MBV: Música Brasileira pra Viajar
Escrita sincera sobre 12 canções que me movem pra outros lugares

- Errare Humanum Est (Jorge Ben Jor)
Na real, todo o Tábua de Esmeralda, CD do Jorge Ben que carrega essa música, é uma enorme viagem. Errare, que considero uma das melhores do álbum, é feita de ecos e contagens regressivas que vão nos (e)levando para outras galáxias num crescendo delicioso. Pra voar.
2. Vapor Barato (Gal Costa)
Assim como Errare, esta música está dentro de um dos melhores CDs de música brasileira de todos os tempos, na minha humilde opinião. Vapor Barato é daquelas canções que soam melhor quando ouvidas na solidão - apesar de sempre vir acompanhada de uma dor enorme e oca. Para uma viagem completa, ouvir em seguida Sua Estupidez e Como 2 e 2. Pra chorar.
3. It’s a Long Way (Caetano Veloso)
Mais um CD delícia que torna difícil a escolha de uma faixa só. It’s a Long Way é pra enrolar a língua cantando, é pra rebolar e também pra se surpreender com o borogodó que vai tomando conta da música, da cabeça da gente, dos braços, da pernas… Pra sentir.
4. Grains de Beauté (Céu)
Porque depois que ela fala “…a encontrar o caminho de casa” o joelho da gente se quebra, a pedrada é grande e a gente se derrete. Uma música sobre a delicadeza do amor numa das vozes femininas mais sensuais da ~nova MPB~. Pra amar.
5. Jamburana (Dota Onete)
A viagem aqui é dançante e malemolente. De uma musicalidade incrível, misteriosa e um tantinho assustadora, Jamburana é pra descer e subir acompanhando a evolução dos instrumentos musicais. Sem condições. Essa é pra incorporar, nada menos que isso.
6. Milagreiro (Cássia Eller e Djavan)
O encontro de duas vozes potentes e únicas. Potentes não apenas no sentido de uma potência vocal, mas na capacidade que têm de transmitir o som inaudível que a música também revela. Aqui a viagem atravessa a harmonia dos instrumentos, que intuo flertarem com a música flamenca espanhola, até chegar na gente. Pra refletir.
7. Víbora (Tulipa Ruiz)
Em Víbora, Tulipa Ruiz está dentro de uma das músicas que melhor abriga a sua voz. Eis que, enquanto escrevo isso, percebo que tem violino na música: um instrumento que, como Tulipa, tem uma sonoridade ao mesmo tempo gasguita e delicada. Perfect match! Pra rasgar.

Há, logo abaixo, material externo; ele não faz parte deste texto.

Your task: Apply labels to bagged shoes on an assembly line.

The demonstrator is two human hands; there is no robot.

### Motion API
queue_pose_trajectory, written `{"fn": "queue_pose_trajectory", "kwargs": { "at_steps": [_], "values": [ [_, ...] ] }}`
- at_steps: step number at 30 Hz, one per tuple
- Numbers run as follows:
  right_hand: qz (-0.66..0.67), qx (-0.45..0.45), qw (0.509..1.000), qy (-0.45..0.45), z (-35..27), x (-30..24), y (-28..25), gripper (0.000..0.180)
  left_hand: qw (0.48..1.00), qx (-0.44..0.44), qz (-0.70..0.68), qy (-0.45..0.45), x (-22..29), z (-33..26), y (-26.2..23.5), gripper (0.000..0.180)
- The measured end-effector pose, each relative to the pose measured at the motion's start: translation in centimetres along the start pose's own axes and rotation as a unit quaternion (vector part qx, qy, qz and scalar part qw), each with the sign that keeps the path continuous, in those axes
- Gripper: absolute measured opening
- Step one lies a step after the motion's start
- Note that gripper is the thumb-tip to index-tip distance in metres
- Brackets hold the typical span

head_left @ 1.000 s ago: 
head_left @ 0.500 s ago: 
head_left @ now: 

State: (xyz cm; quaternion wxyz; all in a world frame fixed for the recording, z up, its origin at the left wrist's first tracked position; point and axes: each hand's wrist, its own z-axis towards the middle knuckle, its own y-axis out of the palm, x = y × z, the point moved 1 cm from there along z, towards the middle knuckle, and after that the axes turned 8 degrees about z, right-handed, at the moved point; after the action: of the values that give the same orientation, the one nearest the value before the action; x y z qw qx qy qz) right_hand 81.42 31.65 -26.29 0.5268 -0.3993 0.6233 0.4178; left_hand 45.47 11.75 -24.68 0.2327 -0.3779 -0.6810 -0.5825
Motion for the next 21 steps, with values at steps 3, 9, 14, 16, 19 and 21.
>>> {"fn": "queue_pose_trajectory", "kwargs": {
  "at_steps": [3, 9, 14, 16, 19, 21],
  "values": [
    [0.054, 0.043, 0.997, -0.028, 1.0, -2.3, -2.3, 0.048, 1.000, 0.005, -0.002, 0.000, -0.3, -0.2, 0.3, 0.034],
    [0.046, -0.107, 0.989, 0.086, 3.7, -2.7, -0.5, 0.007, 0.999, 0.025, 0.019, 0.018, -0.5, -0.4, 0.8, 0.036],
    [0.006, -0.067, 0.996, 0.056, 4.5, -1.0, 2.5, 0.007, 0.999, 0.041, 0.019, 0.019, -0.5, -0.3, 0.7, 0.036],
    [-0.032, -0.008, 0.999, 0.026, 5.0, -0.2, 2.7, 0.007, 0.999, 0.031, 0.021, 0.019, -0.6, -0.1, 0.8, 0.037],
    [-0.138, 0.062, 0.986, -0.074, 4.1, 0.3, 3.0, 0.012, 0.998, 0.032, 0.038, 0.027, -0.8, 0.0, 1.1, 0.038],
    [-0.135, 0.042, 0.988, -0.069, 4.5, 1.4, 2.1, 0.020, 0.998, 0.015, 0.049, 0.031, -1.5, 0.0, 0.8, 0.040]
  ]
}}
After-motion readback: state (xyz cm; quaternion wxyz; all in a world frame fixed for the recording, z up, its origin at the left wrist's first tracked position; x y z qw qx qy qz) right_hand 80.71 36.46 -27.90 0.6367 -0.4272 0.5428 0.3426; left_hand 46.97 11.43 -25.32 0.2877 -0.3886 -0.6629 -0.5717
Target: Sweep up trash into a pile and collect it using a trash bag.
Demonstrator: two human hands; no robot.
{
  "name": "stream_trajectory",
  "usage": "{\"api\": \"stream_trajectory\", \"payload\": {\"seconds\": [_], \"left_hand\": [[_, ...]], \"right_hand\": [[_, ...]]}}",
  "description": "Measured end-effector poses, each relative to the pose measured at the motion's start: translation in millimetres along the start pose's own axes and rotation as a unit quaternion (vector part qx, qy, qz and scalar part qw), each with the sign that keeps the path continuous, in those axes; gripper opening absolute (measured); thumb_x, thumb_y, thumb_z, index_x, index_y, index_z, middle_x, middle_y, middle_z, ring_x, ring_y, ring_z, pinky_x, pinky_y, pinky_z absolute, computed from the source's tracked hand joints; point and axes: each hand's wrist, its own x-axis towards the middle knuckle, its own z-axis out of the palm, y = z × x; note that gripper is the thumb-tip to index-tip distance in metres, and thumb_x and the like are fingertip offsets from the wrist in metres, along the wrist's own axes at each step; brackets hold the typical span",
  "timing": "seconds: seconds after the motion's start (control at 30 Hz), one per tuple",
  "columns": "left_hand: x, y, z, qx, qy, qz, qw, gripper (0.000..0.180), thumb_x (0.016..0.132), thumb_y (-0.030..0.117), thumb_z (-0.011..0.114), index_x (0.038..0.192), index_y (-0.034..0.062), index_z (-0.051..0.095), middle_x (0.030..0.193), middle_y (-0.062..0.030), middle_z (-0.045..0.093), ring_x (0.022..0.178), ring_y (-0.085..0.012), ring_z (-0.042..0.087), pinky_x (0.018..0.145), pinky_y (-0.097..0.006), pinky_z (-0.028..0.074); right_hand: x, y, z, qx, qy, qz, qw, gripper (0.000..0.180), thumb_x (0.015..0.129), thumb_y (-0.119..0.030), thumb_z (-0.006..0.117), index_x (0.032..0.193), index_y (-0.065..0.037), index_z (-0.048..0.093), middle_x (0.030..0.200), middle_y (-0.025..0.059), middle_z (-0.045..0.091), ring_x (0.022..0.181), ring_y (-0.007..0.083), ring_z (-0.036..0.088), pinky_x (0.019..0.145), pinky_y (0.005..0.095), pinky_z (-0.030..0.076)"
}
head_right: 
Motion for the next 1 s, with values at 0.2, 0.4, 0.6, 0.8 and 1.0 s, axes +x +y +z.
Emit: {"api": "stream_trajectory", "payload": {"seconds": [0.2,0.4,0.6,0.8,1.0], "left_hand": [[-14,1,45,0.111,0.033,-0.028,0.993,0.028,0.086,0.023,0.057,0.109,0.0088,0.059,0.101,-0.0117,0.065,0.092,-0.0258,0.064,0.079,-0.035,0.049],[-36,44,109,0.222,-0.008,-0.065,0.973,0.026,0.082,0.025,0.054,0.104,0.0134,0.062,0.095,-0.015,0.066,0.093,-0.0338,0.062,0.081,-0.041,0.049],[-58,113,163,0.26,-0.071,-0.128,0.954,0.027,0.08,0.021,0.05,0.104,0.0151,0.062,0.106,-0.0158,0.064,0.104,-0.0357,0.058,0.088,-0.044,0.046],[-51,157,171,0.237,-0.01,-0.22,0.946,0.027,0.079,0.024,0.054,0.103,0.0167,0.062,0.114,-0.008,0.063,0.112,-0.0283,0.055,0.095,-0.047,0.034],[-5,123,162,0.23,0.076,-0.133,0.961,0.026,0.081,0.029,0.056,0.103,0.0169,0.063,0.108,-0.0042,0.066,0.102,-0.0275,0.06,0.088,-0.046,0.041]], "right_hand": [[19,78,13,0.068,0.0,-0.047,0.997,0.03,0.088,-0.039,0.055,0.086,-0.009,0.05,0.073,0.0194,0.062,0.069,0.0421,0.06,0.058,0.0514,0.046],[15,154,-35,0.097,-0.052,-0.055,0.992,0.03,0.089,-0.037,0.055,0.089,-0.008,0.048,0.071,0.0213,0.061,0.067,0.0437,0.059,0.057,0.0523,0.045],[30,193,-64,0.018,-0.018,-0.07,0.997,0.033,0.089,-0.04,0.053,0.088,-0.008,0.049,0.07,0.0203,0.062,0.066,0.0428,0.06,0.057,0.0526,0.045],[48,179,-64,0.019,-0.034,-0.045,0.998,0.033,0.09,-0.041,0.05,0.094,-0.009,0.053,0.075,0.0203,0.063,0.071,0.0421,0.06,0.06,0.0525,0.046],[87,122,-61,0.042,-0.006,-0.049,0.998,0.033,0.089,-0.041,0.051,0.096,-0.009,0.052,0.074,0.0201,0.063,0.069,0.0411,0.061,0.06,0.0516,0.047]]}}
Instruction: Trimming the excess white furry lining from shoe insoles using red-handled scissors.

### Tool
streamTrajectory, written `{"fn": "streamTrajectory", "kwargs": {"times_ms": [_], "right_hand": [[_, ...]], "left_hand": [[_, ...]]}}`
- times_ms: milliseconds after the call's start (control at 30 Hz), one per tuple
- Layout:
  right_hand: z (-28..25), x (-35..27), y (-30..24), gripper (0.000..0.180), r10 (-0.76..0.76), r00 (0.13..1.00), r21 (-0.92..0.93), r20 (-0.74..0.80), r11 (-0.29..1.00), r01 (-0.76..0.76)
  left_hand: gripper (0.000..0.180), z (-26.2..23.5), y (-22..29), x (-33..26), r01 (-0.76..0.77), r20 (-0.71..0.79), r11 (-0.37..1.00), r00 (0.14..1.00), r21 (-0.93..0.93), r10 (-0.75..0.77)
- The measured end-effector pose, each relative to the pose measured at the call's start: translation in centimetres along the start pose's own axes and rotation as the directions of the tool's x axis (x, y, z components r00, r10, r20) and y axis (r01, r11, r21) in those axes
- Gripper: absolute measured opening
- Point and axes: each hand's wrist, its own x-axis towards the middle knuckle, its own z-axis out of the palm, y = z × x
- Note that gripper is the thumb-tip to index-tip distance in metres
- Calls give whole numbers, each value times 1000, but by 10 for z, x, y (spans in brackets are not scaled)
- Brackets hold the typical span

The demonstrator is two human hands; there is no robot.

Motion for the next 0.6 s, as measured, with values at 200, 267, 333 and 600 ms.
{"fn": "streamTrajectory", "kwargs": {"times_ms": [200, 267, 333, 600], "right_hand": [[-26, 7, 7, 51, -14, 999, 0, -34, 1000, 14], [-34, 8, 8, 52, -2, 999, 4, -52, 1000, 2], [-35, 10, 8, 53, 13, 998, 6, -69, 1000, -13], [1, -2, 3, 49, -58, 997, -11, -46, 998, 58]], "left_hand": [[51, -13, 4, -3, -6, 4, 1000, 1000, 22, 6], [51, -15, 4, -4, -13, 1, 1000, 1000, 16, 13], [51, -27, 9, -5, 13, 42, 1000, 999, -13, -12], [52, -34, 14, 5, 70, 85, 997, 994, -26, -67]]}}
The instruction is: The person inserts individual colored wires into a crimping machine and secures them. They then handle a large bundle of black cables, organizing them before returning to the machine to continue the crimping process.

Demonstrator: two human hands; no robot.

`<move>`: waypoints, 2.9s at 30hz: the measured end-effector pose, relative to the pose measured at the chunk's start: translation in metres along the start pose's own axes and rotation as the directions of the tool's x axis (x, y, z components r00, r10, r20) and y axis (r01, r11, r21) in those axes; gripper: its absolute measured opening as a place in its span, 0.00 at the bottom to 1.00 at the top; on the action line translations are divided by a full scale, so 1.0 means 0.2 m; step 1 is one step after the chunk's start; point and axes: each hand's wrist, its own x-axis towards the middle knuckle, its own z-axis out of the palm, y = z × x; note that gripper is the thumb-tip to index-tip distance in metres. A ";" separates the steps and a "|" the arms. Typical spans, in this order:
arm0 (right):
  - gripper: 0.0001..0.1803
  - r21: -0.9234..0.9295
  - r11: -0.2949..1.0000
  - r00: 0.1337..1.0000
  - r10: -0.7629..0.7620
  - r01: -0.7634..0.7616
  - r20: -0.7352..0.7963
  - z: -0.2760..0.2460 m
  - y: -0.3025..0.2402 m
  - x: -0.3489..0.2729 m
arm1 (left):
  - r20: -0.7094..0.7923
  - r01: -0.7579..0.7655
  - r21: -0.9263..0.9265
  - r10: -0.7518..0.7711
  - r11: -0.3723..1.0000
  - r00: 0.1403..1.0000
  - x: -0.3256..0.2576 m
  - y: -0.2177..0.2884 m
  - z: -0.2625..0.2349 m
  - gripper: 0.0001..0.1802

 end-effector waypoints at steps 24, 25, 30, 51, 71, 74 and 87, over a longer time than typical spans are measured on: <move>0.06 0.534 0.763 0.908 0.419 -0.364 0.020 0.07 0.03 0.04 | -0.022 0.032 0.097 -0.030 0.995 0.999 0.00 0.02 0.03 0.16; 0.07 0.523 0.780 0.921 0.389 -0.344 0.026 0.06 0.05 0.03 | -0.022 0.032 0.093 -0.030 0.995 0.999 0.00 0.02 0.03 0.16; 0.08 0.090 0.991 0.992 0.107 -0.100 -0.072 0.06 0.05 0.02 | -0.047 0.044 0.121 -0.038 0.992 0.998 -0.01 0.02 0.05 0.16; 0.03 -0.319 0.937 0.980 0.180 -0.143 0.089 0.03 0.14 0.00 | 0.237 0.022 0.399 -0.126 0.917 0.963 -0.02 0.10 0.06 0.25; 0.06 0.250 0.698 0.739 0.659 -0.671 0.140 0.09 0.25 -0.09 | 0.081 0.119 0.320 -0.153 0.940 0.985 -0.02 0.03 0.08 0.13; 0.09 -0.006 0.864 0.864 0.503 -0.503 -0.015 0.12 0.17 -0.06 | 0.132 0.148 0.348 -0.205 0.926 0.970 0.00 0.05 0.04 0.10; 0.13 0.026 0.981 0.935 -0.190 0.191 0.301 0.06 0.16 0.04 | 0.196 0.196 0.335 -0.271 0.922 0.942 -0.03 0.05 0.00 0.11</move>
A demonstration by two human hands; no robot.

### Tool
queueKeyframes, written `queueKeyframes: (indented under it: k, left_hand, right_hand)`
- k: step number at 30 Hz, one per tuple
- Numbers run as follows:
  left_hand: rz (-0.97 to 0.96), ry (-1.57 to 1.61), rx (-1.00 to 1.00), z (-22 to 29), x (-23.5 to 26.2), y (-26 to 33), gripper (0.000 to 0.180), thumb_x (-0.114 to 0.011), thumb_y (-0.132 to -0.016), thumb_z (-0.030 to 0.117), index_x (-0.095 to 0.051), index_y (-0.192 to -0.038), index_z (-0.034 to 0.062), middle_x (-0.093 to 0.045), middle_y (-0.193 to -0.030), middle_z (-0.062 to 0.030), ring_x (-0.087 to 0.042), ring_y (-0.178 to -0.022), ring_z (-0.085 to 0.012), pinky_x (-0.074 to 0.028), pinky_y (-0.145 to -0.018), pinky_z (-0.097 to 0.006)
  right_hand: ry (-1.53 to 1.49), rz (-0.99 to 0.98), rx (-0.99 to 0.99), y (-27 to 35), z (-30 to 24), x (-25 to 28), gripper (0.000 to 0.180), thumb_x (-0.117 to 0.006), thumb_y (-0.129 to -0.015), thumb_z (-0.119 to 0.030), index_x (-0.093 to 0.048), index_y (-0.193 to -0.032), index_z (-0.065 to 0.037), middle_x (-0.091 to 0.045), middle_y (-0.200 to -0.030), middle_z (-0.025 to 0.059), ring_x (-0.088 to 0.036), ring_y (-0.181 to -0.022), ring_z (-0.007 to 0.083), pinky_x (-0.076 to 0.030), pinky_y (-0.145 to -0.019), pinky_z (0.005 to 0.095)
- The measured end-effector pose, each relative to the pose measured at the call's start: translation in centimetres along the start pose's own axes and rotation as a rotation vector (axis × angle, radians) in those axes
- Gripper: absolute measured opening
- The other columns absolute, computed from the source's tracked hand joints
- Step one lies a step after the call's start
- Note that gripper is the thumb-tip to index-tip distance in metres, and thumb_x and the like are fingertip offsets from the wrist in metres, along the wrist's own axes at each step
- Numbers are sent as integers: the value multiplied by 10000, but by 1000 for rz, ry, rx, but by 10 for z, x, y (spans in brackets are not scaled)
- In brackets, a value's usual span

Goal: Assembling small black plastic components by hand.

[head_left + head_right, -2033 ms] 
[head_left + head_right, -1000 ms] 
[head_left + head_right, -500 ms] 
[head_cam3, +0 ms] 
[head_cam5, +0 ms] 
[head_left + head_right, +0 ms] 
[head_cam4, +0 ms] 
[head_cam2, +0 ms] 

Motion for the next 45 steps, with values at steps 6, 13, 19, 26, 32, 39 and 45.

8. Tudo Que Você Podia Ser (Quarteto em Cy)
Sim, a original de Milton Nascimento e Lô Borges é incrível (concordemos que a voz de Milton Nascimento é sempre uma boa viagem; concordemos também que o Clube da Esquina é outra viagem), mas recomendo fortemente a versão cantada pelo Quarteto em Cy, que é linda e psicodélica, em grande parte pela sobreposição das quatro vozes. Pra transcender.
9. Neverland (Anelis Assumpção e Céu)
Uma combinação que deu certo, com os arranjos certos. Confesso que não sou lá muito fã de Anelis (já não posso dizer o mesmo de Céu, hehe), mas essa música… Essa música... Pra se entregar.
10. Lamento Sertanejo (Dominguinhos)
Porque sanfona é feita pra chorar. E quanto mais choro, maior é a viagem. Sim, forró também cabe nessa lista, e a escolhida aqui é a melhor de todas, Lamento Sertanejo, que caberia muito bem num combo com Tenho Sede, diga-se de passagem. Pro vídeo abaixo, escolhi essa versão cantada por Mayra Andrade (cabo-verdiana que podia muito bem ser brasileira, hehe) acompanhada dos músicos (brasileiros!) Yamandu Costa e Hamilton de Holanda. O vídeo é fragmento do documentário Dominguinhos (2014), e nele o cantor se enche de lágrimas, é lindo! Pra se emocionar.
11. Juízo Final (Nelson Cavaquinho)
Uma delícia de samba. Eu poderia escolher Cartola, mas preferi representar com Nelson. Uma música simples com tanta verdade, tanta fé e tanta esperança numa voz tão dolorida e tão enrugada que a viagem aqui é pra sofrer.
12. Fala (Secos & Molhados)
Profundo, sedutor e andrógino como só Ney Matogrosso pode ser. É ouvir a música e pensar numa dança, num ritual, numa performance. E, mais recentemente, é pensar também na cena de A Procura da Eternidade (2014), protagonizada por Irandhir Santos. Pra delirar.